Give again, unaltered, the lines of the listing below that run from the line having "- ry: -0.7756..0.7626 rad" through the line having "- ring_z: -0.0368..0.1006".
++++ INFORMATION SHOWN ++++
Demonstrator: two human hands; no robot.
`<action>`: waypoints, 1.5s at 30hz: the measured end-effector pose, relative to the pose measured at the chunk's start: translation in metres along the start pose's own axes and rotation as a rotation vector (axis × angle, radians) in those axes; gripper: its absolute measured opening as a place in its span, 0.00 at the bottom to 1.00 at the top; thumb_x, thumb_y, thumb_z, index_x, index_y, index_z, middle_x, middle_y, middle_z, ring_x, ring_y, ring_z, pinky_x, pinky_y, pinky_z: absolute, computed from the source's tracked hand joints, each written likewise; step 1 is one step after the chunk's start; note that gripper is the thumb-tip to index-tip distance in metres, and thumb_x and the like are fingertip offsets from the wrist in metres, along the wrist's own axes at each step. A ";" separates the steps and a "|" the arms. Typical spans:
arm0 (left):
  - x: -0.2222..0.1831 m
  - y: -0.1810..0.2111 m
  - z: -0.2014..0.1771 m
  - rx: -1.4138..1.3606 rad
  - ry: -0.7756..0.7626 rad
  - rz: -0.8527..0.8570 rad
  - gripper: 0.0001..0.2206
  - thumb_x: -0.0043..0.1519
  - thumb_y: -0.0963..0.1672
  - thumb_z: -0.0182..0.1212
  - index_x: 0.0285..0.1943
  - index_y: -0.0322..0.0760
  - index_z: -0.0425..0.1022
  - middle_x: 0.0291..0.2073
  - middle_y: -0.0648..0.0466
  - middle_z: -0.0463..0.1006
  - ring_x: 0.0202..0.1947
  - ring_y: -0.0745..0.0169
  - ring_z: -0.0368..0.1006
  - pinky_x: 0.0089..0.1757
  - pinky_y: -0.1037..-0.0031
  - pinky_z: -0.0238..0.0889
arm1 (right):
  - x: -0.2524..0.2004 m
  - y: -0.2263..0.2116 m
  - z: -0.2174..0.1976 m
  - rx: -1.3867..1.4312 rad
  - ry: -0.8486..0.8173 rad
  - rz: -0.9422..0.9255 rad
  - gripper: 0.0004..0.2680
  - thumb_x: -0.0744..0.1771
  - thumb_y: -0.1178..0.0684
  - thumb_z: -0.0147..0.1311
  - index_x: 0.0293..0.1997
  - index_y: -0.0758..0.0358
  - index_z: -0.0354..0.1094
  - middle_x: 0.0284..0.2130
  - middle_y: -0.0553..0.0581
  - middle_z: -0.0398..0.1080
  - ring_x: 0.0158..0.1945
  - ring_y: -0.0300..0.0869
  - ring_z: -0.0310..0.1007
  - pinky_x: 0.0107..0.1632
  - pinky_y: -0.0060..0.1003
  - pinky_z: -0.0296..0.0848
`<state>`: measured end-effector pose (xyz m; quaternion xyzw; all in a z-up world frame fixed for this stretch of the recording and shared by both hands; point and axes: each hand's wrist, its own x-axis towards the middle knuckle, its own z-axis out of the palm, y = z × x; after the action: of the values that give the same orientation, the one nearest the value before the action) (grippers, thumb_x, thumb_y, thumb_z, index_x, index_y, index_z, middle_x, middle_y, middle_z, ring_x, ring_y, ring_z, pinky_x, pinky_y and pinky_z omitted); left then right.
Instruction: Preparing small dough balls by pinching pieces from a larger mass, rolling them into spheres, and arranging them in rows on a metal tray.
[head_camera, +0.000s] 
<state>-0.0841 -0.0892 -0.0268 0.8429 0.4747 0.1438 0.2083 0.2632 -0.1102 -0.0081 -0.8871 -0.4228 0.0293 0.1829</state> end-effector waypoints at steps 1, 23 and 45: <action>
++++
--- SOLUTION TO THIS PROBLEM ---
  - ry: -0.7756..0.7626 rad
  - rz: -0.8527..0.8570 rad
  - gripper: 0.0001..0.2206
  - thumb_x: -0.0043..0.1519
  - thumb_y: -0.0963..0.1672
  - thumb_z: -0.0182..0.1212
  - index_x: 0.0285..0.1943
  - index_y: -0.0322..0.0760
  - index_z: -0.0425..0.1022
  - middle_x: 0.0291..0.2073
  - middle_y: -0.0648..0.0466
  - middle_z: -0.0463..0.1006
  - ring_x: 0.0202..0.1947
  - ring_y: -0.0745..0.0169
  - ring_z: -0.0368..0.1006

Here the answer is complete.